Hyde landed on the best-seller lists in 1999 with her novel from Pocket Books, Pay It Forward, which became the hit movie the following year starring Kevin Spacey and Helen Hunt, which in turn created the pop-culture pay-it-forward phenomenon. After the wide-ranging success of the book, which inspired the creation of the Pay It Forward Foundation, Hyde continued to publish but encountered a problem familiar to successful writers: Sales of her subsequent books, while “not abysmal,” did not meet publishers' expectations. “The more seasoned authors, they just go straight to sales figures,” she says, acknowledging that “it's a high-end problem” to worry about the high bar set by Pay It Forward.

But it’s nonetheless a problem that’s had a substantial impact on her career.

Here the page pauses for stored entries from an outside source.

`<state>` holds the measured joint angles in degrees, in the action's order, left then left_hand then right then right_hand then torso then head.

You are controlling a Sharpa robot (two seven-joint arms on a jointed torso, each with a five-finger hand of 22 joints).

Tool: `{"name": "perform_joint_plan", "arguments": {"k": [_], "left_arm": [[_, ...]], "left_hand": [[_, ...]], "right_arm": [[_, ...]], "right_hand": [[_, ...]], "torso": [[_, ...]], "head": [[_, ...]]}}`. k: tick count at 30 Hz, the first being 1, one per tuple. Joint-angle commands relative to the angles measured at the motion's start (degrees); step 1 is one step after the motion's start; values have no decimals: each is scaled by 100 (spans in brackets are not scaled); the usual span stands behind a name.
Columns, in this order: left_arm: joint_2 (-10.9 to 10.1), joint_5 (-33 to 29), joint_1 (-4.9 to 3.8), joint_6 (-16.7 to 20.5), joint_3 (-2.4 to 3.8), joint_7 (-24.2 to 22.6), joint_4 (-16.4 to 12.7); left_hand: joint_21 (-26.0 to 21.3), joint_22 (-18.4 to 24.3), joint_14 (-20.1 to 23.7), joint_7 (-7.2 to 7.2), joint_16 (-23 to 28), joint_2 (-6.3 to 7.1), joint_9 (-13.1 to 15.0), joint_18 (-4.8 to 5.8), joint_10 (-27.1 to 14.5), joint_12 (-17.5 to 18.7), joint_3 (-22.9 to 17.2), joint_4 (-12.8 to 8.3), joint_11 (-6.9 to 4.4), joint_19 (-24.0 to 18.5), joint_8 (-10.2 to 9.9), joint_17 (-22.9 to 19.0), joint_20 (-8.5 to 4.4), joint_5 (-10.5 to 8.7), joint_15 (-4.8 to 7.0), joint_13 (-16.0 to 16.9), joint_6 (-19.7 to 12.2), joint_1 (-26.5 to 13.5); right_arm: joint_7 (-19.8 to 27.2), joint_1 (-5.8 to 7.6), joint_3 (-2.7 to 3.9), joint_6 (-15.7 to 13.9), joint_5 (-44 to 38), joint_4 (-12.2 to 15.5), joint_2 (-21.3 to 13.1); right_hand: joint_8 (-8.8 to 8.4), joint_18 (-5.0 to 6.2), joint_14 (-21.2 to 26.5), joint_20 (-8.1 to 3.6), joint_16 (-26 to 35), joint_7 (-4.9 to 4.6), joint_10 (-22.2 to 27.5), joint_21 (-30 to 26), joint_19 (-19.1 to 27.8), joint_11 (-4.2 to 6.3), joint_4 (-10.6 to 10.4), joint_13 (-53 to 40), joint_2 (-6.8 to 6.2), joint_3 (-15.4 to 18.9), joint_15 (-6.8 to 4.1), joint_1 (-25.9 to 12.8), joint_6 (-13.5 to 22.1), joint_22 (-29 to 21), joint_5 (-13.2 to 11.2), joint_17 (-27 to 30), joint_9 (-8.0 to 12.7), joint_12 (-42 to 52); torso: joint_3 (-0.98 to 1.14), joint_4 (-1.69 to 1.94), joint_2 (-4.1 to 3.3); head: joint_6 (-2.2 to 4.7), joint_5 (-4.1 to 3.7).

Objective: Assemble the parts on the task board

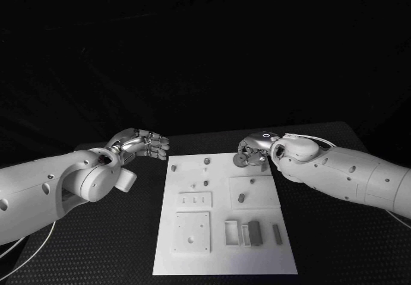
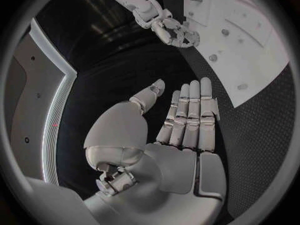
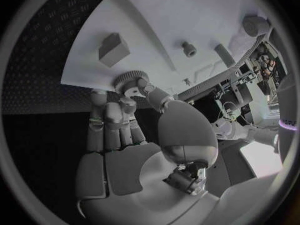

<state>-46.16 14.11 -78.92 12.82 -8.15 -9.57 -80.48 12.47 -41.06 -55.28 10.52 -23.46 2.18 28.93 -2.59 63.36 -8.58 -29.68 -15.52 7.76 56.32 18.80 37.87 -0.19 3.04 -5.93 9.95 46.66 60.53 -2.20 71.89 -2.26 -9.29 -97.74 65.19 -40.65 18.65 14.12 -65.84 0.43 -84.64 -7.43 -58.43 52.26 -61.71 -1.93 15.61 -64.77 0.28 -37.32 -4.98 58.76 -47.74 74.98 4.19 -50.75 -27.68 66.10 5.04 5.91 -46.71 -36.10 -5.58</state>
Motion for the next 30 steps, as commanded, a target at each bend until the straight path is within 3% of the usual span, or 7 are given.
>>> {"name": "perform_joint_plan", "arguments": {"k": [1,8,13,16,22,30], "left_arm": [[5,11,-3,-93,3,-26,-11],[4,11,-4,-133,3,-5,-20],[-4,11,-4,-126,2,-5,-20],[-4,11,-4,-124,2,-7,-18],[-17,11,-4,-106,2,-14,-6],[-29,11,-4,-90,2,-17,-21]], "left_hand": [[-30,-7,-41,37,31,6,-8,-79,43,39,2,25,12,-15,-34,11,25,0,13,7,7,-49],[-31,-7,-41,37,32,6,-8,-79,43,40,2,25,12,-16,-34,11,25,0,13,7,7,-49],[-31,-7,-41,37,32,6,-8,-79,43,40,2,25,12,-16,-34,11,25,0,13,7,7,-49],[-31,-7,-41,37,32,6,-8,-79,43,40,2,25,12,-16,-34,11,25,0,13,7,7,-49],[-33,-8,-39,38,36,11,-9,-79,41,44,2,23,13,-18,-36,14,25,0,13,8,4,-48],[-34,-9,-39,38,41,12,-9,-80,41,47,1,20,13,-19,-38,18,25,0,12,10,3,-46]], "right_arm": [[-66,-104,-93,699,-49,-72,24],[-59,-113,-108,693,-56,-125,61],[-142,-114,-113,281,-217,-38,33],[-238,-114,-113,-119,-338,67,11],[-461,-112,-110,-639,-593,460,-71],[-827,-48,-93,-952,-1107,971,-154]], "right_hand": [[28,88,3,-13,-28,84,201,35,22,150,48,7,113,0,-40,37,-929,102,39,9,-13,26],[29,88,4,-12,-27,85,201,35,23,151,50,8,114,1,-40,34,-931,102,38,9,-14,26],[29,88,4,-12,-27,85,201,35,23,151,50,8,114,1,-40,34,-931,102,38,9,-14,26],[29,88,4,-12,-27,85,201,35,23,151,50,8,114,1,-40,34,-931,102,38,9,-14,26],[95,88,-49,-34,-44,127,129,67,-32,189,82,32,95,-6,-67,67,-1041,104,40,13,-50,54],[123,88,-108,-61,-39,156,60,79,-83,220,76,95,30,-11,-101,71,-1088,94,40,32,-75,47]], "torso": [[-3,29,-2],[-2,32,-4],[-5,31,0],[-7,33,2],[-5,33,1],[-6,24,-1]], "head": [[-7,1],[-14,-3],[-15,3],[-13,5],[-5,16],[27,26]]}}
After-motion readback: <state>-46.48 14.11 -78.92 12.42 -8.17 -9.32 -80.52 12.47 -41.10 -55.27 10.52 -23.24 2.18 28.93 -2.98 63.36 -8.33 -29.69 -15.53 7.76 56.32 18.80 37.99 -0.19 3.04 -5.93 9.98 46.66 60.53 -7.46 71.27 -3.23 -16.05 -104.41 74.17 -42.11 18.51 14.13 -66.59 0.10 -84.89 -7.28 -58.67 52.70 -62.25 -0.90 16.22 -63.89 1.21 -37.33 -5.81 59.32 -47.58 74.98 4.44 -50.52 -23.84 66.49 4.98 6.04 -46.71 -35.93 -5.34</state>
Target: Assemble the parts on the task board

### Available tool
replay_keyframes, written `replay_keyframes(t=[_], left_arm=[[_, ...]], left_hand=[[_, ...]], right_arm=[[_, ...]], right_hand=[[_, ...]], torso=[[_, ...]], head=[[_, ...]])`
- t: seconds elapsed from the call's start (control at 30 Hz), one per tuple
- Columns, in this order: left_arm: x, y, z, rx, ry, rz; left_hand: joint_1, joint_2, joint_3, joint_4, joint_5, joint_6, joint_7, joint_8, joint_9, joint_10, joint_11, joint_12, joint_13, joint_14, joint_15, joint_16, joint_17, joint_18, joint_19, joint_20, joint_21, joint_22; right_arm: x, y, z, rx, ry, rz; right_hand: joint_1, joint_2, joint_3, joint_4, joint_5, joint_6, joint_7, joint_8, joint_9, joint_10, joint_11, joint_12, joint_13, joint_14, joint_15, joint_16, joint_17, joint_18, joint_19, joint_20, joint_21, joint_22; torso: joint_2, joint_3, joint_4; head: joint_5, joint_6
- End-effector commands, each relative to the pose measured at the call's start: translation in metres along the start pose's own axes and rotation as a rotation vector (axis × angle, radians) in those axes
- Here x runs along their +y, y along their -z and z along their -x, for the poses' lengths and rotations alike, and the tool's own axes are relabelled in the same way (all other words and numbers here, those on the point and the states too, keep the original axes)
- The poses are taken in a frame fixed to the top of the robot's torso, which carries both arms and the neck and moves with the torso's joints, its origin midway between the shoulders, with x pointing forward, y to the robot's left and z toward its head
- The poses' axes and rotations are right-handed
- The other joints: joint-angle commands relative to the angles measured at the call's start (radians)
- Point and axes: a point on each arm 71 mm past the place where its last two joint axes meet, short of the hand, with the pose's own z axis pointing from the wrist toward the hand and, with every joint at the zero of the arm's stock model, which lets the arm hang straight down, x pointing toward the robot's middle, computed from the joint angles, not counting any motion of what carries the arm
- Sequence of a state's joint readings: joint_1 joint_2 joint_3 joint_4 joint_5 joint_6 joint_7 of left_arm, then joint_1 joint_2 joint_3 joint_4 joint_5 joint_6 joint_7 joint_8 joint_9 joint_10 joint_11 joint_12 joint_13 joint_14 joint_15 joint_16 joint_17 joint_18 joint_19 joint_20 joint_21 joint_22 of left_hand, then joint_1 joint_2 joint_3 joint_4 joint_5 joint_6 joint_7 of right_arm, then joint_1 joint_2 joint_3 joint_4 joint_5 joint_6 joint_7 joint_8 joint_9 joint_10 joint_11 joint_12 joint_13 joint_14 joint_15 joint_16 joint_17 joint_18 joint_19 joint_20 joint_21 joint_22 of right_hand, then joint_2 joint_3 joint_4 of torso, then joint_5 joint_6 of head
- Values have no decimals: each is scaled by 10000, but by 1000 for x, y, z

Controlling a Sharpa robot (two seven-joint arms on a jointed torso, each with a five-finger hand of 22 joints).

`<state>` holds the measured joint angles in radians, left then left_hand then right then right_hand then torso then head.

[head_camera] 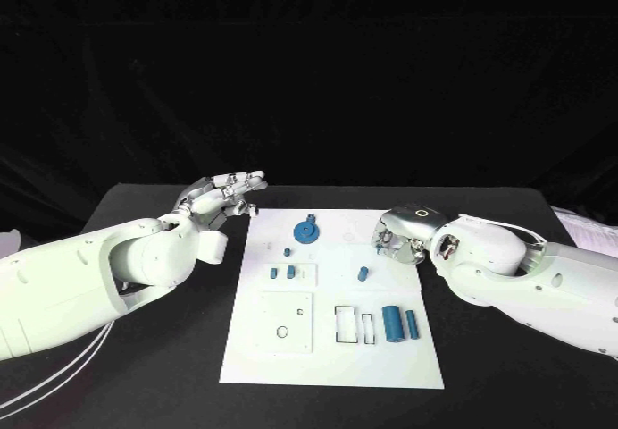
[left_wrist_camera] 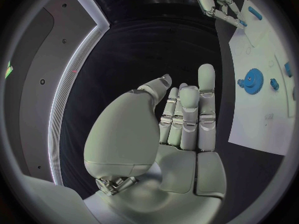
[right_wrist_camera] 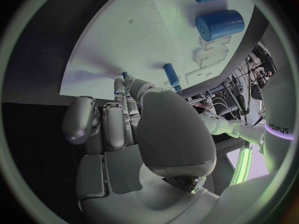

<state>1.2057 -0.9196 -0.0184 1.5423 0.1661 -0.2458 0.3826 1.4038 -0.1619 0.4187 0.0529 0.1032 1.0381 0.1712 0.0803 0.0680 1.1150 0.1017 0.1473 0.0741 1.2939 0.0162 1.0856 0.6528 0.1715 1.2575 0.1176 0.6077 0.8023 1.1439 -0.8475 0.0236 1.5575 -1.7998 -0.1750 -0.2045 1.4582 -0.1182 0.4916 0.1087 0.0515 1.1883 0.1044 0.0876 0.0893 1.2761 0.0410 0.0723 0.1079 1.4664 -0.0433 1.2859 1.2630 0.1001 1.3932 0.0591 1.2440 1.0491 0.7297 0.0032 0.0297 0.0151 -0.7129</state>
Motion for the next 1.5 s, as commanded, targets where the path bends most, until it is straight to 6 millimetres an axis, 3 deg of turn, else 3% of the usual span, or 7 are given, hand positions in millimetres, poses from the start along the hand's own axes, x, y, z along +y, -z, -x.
replay_keyframes(t=[0.03,0.47,0.67,0.87,1.0,1.23,1.5], left_arm=[[-1,0,-1,3,5,-37],[0,-1,1,-98,-34,-14],[0,-1,0,-57,-19,-15],[1,-2,-2,2,3,-9],[1,-3,-4,62,24,1],[2,-4,-7,145,54,19],[3,-4,-12,286,102,46]], left_hand=[[41,68,28,-52,67,10,36,18,-2,-17,29,68,-11,-88,-12,46,-15,115,-33,-45,-57,-16],[41,60,33,-70,61,-33,57,-3,-12,-79,50,69,-25,-100,-2,55,-36,111,-25,-45,-65,-21],[40,63,36,-72,61,-42,62,-7,-13,-92,54,70,-27,-104,1,55,-43,110,-24,-44,-67,-23],[40,63,36,-72,61,-42,62,-7,-13,-92,54,70,-27,-104,1,55,-43,110,-24,-44,-67,-23],[40,63,36,-72,61,-42,62,-7,-13,-92,54,70,-27,-104,1,55,-43,110,-24,-44,-67,-23],[42,67,40,-77,61,-55,66,-12,-15,-107,59,73,-30,-109,4,56,-51,108,-22,-42,-70,-24],[42,67,40,-77,61,-55,66,-12,-15,-107,59,73,-30,-109,4,56,-51,108,-22,-42,-70,-24]], right_arm=[[1,1,6,-563,-125,49],[17,15,21,-943,-515,501],[55,20,27,-1258,-896,1552],[97,22,28,-1348,-1197,2676],[117,21,22,-1170,-1374,3191],[141,15,-3,-491,-1728,3714],[152,8,-27,126,-1932,3869]], right_hand=[[-11,48,69,-3,37,83,23,9,15,38,5,28,-8,558,21,69,8,-1,52,17,38,16],[-44,0,113,-44,35,75,40,-9,22,40,20,-7,-34,558,32,88,21,-5,61,23,58,43],[-42,-16,183,-101,48,72,71,-25,30,54,41,-30,-58,555,55,98,26,-3,61,27,64,47],[-48,-21,231,-136,57,65,95,-39,34,56,61,-47,-76,553,75,105,28,-2,57,34,62,41],[-52,-24,238,-143,60,63,100,-42,35,56,65,-50,-80,552,77,103,24,-1,55,36,59,35],[-61,-28,281,-189,82,46,123,-62,39,47,83,-68,-101,549,93,103,19,4,41,48,43,7],[-66,-27,319,-235,100,28,142,-80,41,32,98,-80,-120,547,105,111,22,7,32,58,37,-4]], torso=[[-2,2,-9],[-28,-9,-25],[-8,-7,9],[-3,-23,16],[-5,-41,12],[1,-19,-16],[-3,-15,2]], head=[[10,16],[64,35],[135,23],[349,-109],[488,-168],[737,-315],[860,-442]])
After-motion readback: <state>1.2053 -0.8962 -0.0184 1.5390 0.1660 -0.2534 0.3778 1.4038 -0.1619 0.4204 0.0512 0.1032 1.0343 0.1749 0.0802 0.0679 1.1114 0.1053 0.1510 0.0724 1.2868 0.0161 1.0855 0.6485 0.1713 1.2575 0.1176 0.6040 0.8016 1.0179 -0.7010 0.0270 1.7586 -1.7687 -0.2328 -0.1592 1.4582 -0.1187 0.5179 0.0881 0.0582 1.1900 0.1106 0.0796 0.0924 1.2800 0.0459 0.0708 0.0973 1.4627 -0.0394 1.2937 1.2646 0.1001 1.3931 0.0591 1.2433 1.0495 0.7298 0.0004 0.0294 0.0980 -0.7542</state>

Doubleday “put a lot into Love in the Present Tense,” Hyde says about her 2006 novel, but U.S. sales were disappointing. When the U.K. edition was published by Transworld, though, it was a Richard & Judy Book Club selection, an endorsement comparable to Oprah's Book Club. “All at one time, I got dropped by a U.S. publisher, and everything just exploded in the U.K.” Hyde found herself sending American readers overseas in search of her latest books.

The evidence that American readers were still interested in her work, even if publishers were less enthusiastic, drove Hyde to work with her agent, Laura Rennert of Andrea Brown Literary Agency, to publish her own books in the United States. She self-published When I Found You in 2011, two years after Transworld published the U.K. edition. “Indie [publishing] turned out to be just an amazing way” to sustain a writing career, says Hyde, who has been a full-time writer since 1998.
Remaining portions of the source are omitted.